Just FYI. Currently GTAA accepts $0 from sponsors. Like Jason mentioned, it had some sponsors to get it off the ground, and to them I give my gratitude! After the original sponsorships expired, the site was turned into a free venture for hobbyists to share/explore stories & ideas.

Regarding your account. I can remove it, but just so you know the posts will remain. If you wish to remove posts, you have control to edit/delete posts yourself. It's not up to me to prune conversations like that. It's up to the mods to make the call on appropriate conversations.


----------



## clubsoda (Oct 10, 2009)

wow, who maintains your website, database, server/hosting resources? btw I am a techy and I can be paid in trident layered gum...


----------



## AquariAM (Jan 28, 2010)

"All that is necessary for evil to prevail is for good men (and women. It's an old quote) to do nothing"

Cichlidgrrl- I commend your love for these animals and what you are trying to do. Unfortunately for libel issues etc, some people just don't want that conversation had here. If you want to take it up privately some of us plan to go have a talk with these people as a group, also we could contact the SPCA and PETA as a group. PM me I'll put you in touch with the 'others'


----------



## holocron (Mar 12, 2006)

clubsoda said:


> wow, who maintains your website, database, server/hosting resources? btw I am a techy and I can be paid in trident layered gum...


I am techy as well. I maintain the site and software.


----------



## KnaveTO (May 13, 2007)

I will state one thing to this post... I did not state that she couldn't post proof. If she is referring to the thread I posted in the information section I stated that any new IJ thread would be a moderated. Should there have been photographic proof of any potential situation then I would not have prevented that to be posted.


----------



## AquariAM (Jan 28, 2010)

KnaveTO said:


> Should there have been photographic proof of any potential situation then I would not have prevented that to be posted.


Kum-ba-ya?

I liked my witch hunt solution. It was cleaner cut.


----------



## Aquatic Designs (Apr 2, 2006)

Matt you have done well with this site since we first met a few years back. I'm glad you stuck with it. I remember you telling me your starting this site because of the BS going on at (Insert web name here) and that BS is still going on over there with almost zero moderating now. I find there is a lot more constructive discuss here then over there. It's because of good moderating. 

I appologise to you and all the moderators for the last week of emotional unrest. I have reacted more then responded to what transpired. I am very passionate about this hobby. I have been keeping fish both privately and professionally, managed a big box store fish room as well as owning my own business with 120 aquariums both with reptiles. I was outraged and still am to an extend over this whole fiasco and what I have seen in the past. I have my ideas about how things are and felt angered and i let it frustrate me. 

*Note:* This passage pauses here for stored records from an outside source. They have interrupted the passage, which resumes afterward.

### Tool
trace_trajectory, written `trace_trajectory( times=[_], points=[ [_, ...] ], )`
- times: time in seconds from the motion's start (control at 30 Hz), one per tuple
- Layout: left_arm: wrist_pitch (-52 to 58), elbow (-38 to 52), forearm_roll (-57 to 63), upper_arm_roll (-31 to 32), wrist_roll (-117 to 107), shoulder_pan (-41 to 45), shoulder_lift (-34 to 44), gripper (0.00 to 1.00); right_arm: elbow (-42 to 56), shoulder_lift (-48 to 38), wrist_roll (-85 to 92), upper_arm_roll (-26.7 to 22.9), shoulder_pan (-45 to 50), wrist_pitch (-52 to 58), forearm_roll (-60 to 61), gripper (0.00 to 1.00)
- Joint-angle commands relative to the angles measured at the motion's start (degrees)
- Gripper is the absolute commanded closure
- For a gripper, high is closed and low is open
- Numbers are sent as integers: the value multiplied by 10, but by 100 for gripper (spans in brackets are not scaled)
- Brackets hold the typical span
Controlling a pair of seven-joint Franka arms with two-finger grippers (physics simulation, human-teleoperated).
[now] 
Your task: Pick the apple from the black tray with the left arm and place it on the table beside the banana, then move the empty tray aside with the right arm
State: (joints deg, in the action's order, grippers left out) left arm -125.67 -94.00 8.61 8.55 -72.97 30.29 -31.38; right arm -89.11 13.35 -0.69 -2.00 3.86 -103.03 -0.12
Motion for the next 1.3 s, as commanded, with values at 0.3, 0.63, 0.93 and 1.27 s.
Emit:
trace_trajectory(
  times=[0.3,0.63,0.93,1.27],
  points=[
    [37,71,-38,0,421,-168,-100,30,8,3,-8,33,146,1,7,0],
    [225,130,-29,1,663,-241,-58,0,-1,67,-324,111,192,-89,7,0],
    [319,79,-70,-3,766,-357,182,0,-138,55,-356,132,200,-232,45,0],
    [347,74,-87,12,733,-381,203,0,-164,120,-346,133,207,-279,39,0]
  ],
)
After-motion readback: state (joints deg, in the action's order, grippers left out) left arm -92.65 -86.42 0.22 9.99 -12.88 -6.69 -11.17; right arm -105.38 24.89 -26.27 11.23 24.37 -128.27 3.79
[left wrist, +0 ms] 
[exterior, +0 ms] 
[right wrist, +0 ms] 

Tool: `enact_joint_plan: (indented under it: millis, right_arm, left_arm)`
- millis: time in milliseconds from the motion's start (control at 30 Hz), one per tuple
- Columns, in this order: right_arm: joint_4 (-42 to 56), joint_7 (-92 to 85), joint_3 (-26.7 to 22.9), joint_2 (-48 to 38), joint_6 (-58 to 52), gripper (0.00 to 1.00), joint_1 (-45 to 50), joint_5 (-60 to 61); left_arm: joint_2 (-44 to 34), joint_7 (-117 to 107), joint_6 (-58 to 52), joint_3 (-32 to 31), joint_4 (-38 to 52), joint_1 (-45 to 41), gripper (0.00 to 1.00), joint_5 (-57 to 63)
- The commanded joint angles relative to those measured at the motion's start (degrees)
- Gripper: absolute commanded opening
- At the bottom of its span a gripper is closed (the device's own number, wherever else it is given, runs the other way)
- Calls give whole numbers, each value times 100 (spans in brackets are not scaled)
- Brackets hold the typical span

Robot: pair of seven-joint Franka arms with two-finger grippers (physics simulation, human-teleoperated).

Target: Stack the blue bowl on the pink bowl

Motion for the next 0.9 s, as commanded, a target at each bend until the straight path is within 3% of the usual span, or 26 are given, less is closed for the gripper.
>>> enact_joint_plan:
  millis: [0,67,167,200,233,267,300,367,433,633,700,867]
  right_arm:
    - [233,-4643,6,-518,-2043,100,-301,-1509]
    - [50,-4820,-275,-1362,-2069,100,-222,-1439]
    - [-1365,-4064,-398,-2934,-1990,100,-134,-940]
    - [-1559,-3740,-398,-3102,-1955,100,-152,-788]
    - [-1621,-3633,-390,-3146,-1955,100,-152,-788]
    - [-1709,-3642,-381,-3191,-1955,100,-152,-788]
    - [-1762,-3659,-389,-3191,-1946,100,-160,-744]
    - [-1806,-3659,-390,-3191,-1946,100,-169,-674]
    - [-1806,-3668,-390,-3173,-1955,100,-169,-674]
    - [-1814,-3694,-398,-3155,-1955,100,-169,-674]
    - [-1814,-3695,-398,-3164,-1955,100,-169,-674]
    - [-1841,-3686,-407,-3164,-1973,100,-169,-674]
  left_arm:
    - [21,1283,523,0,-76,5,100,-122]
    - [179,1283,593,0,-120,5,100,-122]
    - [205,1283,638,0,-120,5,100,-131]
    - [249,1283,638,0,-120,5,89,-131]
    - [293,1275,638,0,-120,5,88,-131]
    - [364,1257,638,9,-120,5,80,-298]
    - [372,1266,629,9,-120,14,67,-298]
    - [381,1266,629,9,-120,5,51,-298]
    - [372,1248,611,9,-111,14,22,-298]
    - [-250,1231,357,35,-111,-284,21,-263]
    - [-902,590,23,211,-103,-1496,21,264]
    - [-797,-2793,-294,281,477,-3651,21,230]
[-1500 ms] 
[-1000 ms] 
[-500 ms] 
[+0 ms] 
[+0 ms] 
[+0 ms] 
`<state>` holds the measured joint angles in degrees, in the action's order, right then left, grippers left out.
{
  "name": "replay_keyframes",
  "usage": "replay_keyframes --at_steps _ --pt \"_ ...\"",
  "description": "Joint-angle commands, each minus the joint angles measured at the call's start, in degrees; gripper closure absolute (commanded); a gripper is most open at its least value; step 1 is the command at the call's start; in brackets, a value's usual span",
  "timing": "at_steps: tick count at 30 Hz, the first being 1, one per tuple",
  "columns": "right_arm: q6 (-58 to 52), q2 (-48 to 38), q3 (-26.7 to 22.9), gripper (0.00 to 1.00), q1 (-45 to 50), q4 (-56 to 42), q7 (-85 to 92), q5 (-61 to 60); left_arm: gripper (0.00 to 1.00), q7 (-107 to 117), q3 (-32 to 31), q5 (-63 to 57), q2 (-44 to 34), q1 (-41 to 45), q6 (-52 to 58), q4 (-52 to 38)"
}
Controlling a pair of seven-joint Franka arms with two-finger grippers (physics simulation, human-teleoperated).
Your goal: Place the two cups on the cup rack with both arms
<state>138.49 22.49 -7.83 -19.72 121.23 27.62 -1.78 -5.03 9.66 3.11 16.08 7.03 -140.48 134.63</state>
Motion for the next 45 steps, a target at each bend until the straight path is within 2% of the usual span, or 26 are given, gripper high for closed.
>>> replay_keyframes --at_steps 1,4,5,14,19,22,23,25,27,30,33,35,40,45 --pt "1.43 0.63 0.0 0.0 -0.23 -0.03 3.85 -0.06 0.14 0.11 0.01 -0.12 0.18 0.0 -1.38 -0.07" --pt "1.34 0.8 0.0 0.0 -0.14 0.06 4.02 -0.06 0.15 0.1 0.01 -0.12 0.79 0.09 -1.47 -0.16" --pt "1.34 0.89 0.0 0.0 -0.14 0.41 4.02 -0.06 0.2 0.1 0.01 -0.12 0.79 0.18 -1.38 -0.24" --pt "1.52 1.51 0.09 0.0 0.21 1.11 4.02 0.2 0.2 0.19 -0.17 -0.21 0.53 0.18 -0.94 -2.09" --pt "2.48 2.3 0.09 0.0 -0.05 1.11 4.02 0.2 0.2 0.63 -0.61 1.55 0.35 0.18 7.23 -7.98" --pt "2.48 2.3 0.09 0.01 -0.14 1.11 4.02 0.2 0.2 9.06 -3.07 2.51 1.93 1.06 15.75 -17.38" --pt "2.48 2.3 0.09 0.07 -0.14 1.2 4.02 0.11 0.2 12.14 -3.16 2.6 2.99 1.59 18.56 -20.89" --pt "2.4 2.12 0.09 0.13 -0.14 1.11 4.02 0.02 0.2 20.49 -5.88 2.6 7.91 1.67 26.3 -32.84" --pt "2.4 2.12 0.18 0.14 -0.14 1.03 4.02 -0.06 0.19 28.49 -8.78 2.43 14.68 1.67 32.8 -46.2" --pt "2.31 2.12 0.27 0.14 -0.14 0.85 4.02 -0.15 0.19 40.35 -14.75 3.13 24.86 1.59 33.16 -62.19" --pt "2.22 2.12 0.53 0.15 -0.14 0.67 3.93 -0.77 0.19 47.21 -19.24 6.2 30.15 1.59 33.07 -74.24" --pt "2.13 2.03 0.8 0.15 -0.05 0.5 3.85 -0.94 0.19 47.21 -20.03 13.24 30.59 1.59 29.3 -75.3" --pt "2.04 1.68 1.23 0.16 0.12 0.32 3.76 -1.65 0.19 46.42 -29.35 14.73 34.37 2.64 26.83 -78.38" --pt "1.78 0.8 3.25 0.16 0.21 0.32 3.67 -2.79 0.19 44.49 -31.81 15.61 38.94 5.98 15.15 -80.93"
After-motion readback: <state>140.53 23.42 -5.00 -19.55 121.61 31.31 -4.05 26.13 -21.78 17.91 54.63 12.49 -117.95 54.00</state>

We all know and can come to our own conclusions about why things happened. But the main thing is we all need to learn from this and let's do something about it. Getting mad and bent out of shape at the people is not going to solve anything. 

I'll be the first to admit I behaved in a rather childish way. 

I'll also admit it was turning into a witch hunt. And i'm glad the moderators where on the ball to prevent anything from getting too out of hand.


----------



## KhuliLoachFan (Mar 8, 2008)

AquariAM and CichlidGrrl are acting like children. The admins of this site are tolerant, to a fault, in my opinion, and are to be commended for their adult-size behaviour. Some of the less mature members here, are not to be commended. That they have not been banned for talking trash shows that the admins here are as nice a bunch of people as you'll find running an online forum.

I love GTAA. And I put up with the few whingers, trolls, and so on, because they are a minority. Those of you who think you are edgier and cooler and more with-it than the admins who are asking you to reign yourself in: 
The admins here are being reasonable. You are not.

Most of the people on here manage to be passionate about their hobby, without turning into jerks. Ciddian, KnaveTO, AMeekPlec, you guys rock. Thanks for your contribution to this site.

W


----------



## tom g (Jul 8, 2009)

*focus.*

i have been biting my tongue all week but what i relize is that u guys have a great site here that is helpful to everyone , we need to focus on what this site is all about and not get caught up with the bs and name calling and so on and so on .... guys /gals what goes around comes around lets leave it at that and go back to what we enjoy .helping one another .there are lots of good people here ,we are all highly educated and opinionated which is all good but also could be devastating 
lets move on 
tom


----------



## AquariAM (Jan 28, 2010)

KhuliLoachFan said:


> AquariAM and CichlidGrrl are acting like children.
> W


I disagree. Perhaps we are overly-passionate, but we aren't really doing anything childish. Are people who rally and protest against fox hunts or other forms of animal cruelty childish? The squeaky wheel gets the grease. I think we've made very reasonable comments about having a poster who posed a threat to the free flow of information, and about our strong feelings that there was/is inhumane treatment going on. Sure, a couple of those comments contained a little profanity and could have been worded a little bit more politely, but I would still say that they are passionate rather than childish comments.


----------



## tom g (Jul 8, 2009)

*focus*

i am not disagreeing with anything that has been said 
i am on board with everyone else 
tom


----------



## ameekplec. (May 1, 2008)

Well it's good to see that level heads prevail eventually - I know it's easy to become passionate and hard to not take things very personally, but sometimes what is required is to take a step back and rethink our reactions before we act on them.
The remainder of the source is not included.